- Petroleum Ministry to seek cabinet approval for third round of tenders for offshore blocks
- Much interest shown during CERAweek 2018 in Houston for Lankan offshore blocks
By Chandeepa Wettasinghe
A number of leading international petroleum companies will be visiting Sri Lanka in the coming months to evaluate the opportunities for oil and gas exploration in the Mannar Basin, while the Petroleum Resource Development Ministry seeks the cabinet approval for the third round of tenders to develop the offshore blocks next month.
“In the coming months, a number of leading global companies will be visiting Sri Lanka to discuss the opportunities,” Petroleum Resource Development Minister Arjuna Ranatunga told Mirror Business during a media briefing last week.
He said that at CERAweek 2018, held in Houston, Texas in the USA earlier this month, further interest was sparked among major international players on the offshore blocks, building on the linkages Sri Lanka created at last year’s edition of CERAweek.
In January 2018, the Petroleum Resource Development Secretariat (PRDS) said that it was planning to open the tenders for the third licensing round within the first quarter of 2018. However, Ranatunga said that the ministry would be seeking the cabinet approval for the tenders round in April.
“Papers have been drawn to submit the proposal to the cabinet next month,” he said.

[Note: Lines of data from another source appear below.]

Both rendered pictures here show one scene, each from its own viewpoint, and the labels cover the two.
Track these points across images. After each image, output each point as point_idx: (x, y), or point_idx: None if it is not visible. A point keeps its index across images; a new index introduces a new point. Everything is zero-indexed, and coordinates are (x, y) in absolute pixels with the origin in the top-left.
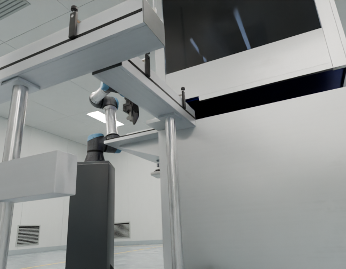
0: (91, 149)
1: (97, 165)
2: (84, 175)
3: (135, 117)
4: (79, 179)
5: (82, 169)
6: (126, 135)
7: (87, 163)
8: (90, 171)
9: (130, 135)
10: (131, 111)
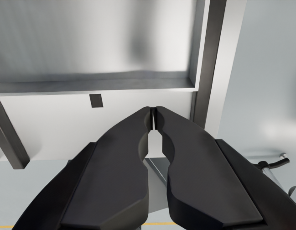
0: (140, 229)
1: (152, 160)
2: (163, 161)
3: (140, 154)
4: (167, 162)
5: (166, 173)
6: (213, 76)
7: (163, 179)
8: (158, 158)
9: (239, 27)
10: (279, 188)
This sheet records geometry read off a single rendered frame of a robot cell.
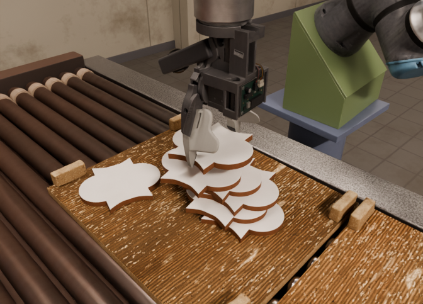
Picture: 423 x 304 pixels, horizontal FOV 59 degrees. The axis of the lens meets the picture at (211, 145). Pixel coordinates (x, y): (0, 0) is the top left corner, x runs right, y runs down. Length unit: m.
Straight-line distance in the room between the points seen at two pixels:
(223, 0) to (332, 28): 0.56
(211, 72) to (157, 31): 3.56
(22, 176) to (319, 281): 0.56
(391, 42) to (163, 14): 3.34
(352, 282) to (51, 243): 0.44
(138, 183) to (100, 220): 0.09
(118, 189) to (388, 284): 0.43
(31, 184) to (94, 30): 3.01
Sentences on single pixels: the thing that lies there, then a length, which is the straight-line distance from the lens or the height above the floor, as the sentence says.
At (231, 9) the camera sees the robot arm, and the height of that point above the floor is 1.25.
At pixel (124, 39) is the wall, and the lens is 3.87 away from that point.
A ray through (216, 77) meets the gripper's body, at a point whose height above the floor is 1.17.
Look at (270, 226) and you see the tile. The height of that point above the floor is 0.95.
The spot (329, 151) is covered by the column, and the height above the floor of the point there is 0.75.
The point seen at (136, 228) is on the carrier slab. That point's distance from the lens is 0.60.
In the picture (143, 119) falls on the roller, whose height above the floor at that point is 0.92.
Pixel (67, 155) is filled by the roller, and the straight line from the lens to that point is 0.83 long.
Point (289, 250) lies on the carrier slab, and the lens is 0.57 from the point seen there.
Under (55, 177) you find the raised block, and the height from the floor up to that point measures 0.96.
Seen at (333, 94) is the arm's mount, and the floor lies 0.96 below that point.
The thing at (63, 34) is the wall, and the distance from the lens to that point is 3.59.
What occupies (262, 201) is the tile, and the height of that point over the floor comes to 0.97.
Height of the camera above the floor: 1.36
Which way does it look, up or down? 33 degrees down
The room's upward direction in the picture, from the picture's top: straight up
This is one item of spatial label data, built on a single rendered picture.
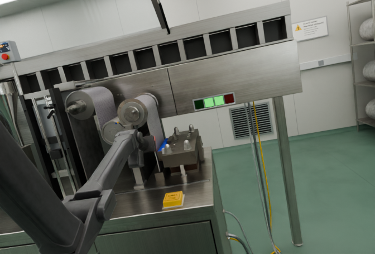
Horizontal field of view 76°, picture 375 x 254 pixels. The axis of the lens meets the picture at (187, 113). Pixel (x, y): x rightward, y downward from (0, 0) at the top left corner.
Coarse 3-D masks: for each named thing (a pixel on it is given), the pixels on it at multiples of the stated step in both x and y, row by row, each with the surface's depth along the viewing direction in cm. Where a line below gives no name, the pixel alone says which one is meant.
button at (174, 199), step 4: (176, 192) 99; (180, 192) 98; (168, 196) 97; (172, 196) 96; (176, 196) 96; (180, 196) 95; (164, 200) 94; (168, 200) 94; (172, 200) 93; (176, 200) 93; (180, 200) 93; (164, 204) 93; (168, 204) 93; (172, 204) 93; (176, 204) 93; (180, 204) 93
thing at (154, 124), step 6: (156, 114) 134; (150, 120) 120; (156, 120) 132; (150, 126) 118; (156, 126) 130; (150, 132) 117; (156, 132) 127; (156, 138) 125; (162, 138) 138; (156, 144) 123
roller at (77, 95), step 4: (76, 92) 116; (80, 92) 116; (72, 96) 117; (76, 96) 116; (80, 96) 116; (84, 96) 116; (88, 96) 116; (68, 100) 117; (72, 100) 117; (84, 100) 117; (88, 100) 116; (88, 104) 117; (92, 104) 117; (88, 108) 117; (92, 108) 117; (84, 112) 118; (88, 112) 118; (92, 112) 117; (76, 116) 119; (80, 116) 118; (84, 116) 118; (88, 116) 118; (92, 116) 122
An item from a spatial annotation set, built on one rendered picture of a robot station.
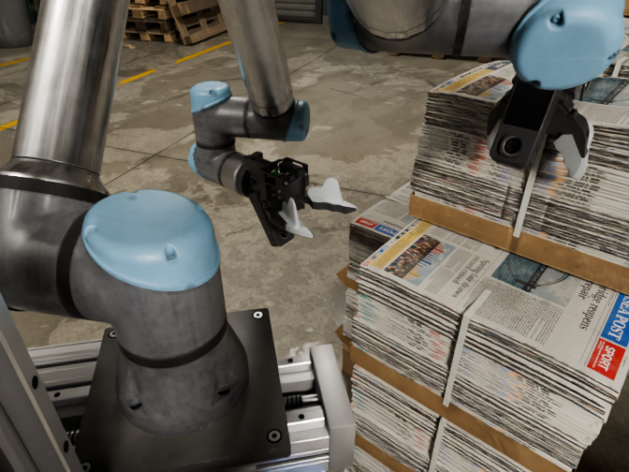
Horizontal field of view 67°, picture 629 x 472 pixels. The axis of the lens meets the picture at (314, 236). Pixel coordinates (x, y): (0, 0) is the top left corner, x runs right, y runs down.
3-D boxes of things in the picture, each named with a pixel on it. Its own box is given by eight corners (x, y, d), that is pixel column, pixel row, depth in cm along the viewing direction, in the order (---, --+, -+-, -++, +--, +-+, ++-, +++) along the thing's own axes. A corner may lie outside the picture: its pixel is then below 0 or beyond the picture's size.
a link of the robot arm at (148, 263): (202, 369, 45) (181, 254, 38) (77, 348, 48) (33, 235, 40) (242, 289, 55) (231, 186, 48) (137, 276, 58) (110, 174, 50)
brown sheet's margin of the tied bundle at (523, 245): (492, 245, 77) (498, 223, 75) (548, 184, 96) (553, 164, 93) (530, 259, 74) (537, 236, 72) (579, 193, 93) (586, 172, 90)
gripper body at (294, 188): (281, 180, 77) (233, 159, 84) (283, 224, 82) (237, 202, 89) (312, 165, 82) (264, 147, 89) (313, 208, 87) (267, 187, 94)
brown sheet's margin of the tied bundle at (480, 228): (406, 214, 86) (409, 193, 83) (472, 163, 104) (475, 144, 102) (492, 245, 77) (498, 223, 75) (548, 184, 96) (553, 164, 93)
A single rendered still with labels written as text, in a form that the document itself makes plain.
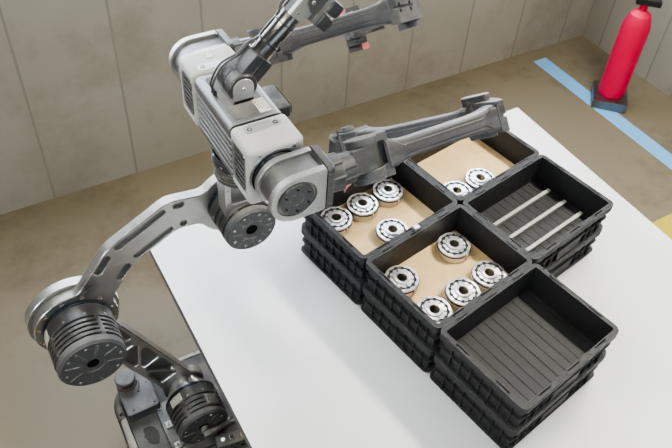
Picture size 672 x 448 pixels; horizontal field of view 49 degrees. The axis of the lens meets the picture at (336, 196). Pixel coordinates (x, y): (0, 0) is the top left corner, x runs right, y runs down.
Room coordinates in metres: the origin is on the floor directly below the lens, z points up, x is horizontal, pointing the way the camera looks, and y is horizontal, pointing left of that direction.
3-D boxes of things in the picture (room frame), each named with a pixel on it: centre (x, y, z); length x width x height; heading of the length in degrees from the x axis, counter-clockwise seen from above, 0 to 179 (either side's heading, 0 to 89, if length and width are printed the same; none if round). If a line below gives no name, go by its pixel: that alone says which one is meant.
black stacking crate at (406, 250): (1.40, -0.34, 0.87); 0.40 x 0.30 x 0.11; 133
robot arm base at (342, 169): (1.17, 0.01, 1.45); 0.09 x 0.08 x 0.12; 33
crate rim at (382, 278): (1.40, -0.34, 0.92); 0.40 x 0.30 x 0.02; 133
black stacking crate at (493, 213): (1.67, -0.64, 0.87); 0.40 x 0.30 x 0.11; 133
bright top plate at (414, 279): (1.38, -0.21, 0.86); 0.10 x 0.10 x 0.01
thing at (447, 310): (1.27, -0.30, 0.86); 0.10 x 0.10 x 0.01
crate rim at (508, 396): (1.18, -0.54, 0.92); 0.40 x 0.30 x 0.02; 133
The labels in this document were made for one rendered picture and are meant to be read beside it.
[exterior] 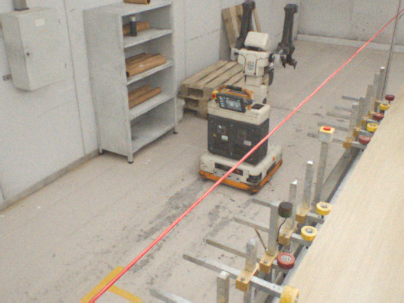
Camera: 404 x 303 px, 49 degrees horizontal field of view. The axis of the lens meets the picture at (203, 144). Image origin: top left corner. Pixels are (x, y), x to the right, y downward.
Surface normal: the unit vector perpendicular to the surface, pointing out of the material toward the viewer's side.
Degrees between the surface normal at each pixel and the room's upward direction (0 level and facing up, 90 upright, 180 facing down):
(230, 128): 90
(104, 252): 0
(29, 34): 90
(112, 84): 90
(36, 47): 90
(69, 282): 0
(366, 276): 0
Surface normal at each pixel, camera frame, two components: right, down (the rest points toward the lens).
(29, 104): 0.86, 0.22
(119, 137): -0.51, 0.38
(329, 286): 0.00, -0.90
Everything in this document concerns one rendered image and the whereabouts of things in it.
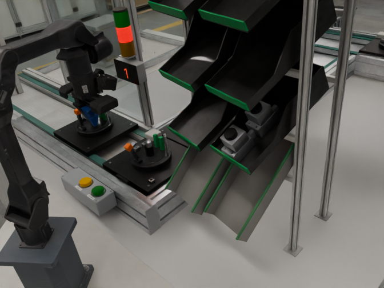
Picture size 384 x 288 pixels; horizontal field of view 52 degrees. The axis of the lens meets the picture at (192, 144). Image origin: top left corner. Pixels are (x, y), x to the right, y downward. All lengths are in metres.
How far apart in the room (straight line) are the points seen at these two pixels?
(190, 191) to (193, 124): 0.20
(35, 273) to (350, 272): 0.78
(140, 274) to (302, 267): 0.44
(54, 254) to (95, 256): 0.26
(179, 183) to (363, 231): 0.55
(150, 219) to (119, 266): 0.15
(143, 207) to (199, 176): 0.19
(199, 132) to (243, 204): 0.22
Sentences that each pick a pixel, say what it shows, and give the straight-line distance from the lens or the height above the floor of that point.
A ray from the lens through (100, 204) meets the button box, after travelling 1.25.
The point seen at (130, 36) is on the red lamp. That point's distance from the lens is 1.36.
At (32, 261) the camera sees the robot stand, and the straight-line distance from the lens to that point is 0.99.
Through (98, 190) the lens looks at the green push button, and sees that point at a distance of 1.25.
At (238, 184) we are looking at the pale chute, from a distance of 1.04.
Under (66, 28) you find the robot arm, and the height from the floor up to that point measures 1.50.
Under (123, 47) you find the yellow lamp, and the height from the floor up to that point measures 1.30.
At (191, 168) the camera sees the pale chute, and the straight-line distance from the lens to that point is 1.13.
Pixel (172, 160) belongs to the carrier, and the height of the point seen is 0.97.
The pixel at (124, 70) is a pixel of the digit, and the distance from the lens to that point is 1.41.
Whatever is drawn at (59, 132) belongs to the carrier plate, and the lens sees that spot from 1.62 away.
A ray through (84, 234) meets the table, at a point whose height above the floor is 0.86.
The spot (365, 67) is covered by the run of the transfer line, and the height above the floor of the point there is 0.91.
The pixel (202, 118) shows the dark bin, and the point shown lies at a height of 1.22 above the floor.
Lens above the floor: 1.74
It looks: 34 degrees down
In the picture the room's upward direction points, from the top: 7 degrees counter-clockwise
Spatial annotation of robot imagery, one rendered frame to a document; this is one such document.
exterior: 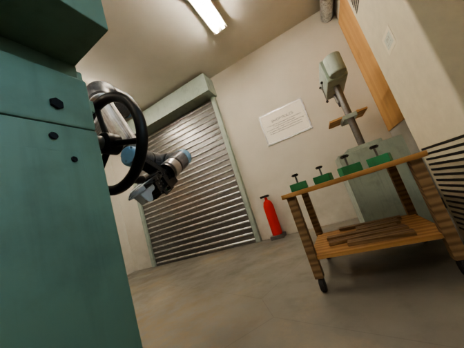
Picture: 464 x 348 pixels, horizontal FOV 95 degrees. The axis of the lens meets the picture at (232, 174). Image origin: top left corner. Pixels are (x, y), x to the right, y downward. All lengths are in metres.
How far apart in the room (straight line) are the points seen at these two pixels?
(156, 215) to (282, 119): 2.72
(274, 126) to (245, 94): 0.69
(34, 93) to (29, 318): 0.26
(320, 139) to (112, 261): 2.89
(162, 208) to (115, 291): 3.72
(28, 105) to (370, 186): 2.04
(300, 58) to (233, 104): 1.13
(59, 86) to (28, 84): 0.04
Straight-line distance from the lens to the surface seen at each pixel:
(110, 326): 0.34
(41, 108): 0.38
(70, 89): 0.42
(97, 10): 0.44
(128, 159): 0.84
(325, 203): 3.02
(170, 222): 3.97
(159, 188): 0.77
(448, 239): 1.27
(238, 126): 3.36
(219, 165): 3.37
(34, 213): 0.32
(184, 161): 0.89
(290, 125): 3.12
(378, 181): 2.09
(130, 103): 0.62
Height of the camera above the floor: 0.53
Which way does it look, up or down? 9 degrees up
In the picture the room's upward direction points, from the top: 18 degrees counter-clockwise
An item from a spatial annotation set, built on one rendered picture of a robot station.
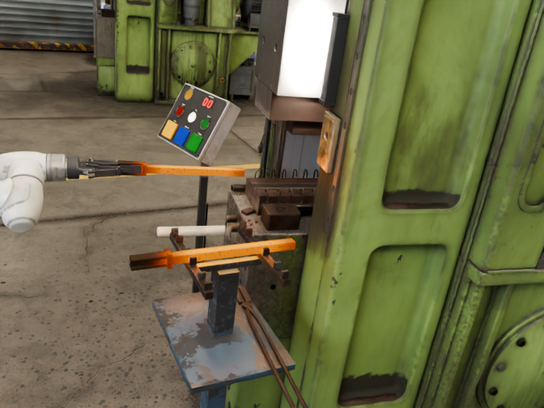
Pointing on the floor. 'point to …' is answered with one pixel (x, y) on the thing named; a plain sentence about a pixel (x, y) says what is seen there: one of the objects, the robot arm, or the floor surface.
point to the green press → (176, 48)
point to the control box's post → (201, 214)
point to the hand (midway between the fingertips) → (130, 167)
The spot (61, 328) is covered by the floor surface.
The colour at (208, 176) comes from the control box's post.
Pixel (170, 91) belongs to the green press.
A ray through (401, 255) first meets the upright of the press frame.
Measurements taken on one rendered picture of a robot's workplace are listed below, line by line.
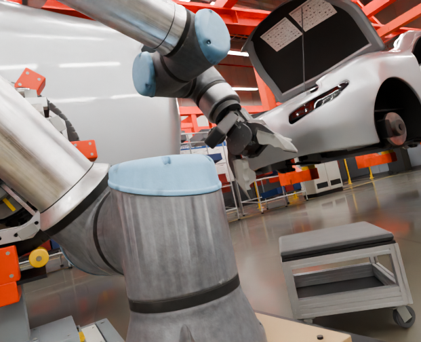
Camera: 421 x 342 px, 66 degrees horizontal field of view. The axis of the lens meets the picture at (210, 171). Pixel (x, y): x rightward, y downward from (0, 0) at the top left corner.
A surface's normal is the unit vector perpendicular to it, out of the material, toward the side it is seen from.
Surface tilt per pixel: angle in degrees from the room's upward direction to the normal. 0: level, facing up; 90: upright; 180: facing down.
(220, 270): 90
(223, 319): 70
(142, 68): 91
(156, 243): 88
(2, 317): 90
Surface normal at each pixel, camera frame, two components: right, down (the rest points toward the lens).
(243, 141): -0.70, 0.08
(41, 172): 0.35, 0.15
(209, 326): 0.25, -0.49
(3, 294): 0.46, -0.17
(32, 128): 0.74, -0.37
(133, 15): 0.35, 0.68
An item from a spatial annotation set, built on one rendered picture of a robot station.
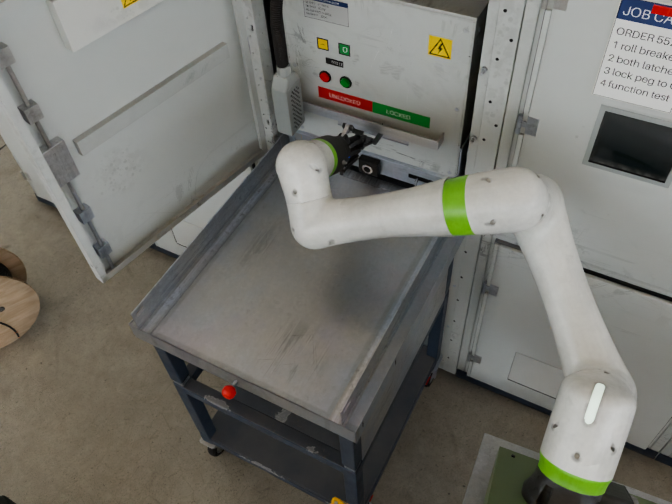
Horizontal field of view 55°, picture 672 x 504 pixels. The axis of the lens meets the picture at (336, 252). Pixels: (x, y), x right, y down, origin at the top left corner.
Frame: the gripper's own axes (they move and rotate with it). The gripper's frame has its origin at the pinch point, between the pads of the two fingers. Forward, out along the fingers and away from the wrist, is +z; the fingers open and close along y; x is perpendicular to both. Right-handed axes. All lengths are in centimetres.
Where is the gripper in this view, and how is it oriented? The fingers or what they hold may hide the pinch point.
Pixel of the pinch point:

The PRDS is expecting to open some of the 14 offshore blocks in the Mannar and Cauvery Basins in the North and West of Sri Lanka, which have already received international interest for licensing in the third round.
The PRDS has already called tenders to conduct airborne geophysical surveys on a multi-client basis over the Mannar and Cauvery Basins for the blocks up for offer.
Sri Lanka has so far discovered two natural gas deposits in the ‘M2’ block in the Mannar Basin, which was awarded in the first licensing round in 2007. There was limited interest in the second licensing round in 2013.
Based on the initial studies on the discovered wells and regional studies, the PRDS is estimating the Mannar Basin alone could have the potential to generate five billion barrels of oil and nine trillion cubic feet of natural gas, which would be sufficient for Sri Lanka’s energy needs for the next 60 years.
This is in addition to the more than two trillion cubic feet of natural gas and 10 million barrels of condensate discovered in the two wells in the M2 block.
The M2 block too would be opened up to bidding by the PRDS after India’s Cairn, which spent US $ 26 million in exploring the block, exited the project in 2015 during the global downturn in the oil market. The PRDS is projecting the full exploration of the M2 block to generate US $ 240 million for the state.
It is expecting the two wells in the M2 block to become commercial by 2021 if the upcoming bidding round is successful. Twelve parties have so far shown interest in the M2 block, having forwarded expressions of interest to the PRDS.
The investment for gas transport and storage infrastructure is expected to run up to US $ 1 billion, according to the PRDS.
The local market is expected to absorb the extracted gas since the government is attempting to shift Sri Lanka’s power plants towards natural gas in the future.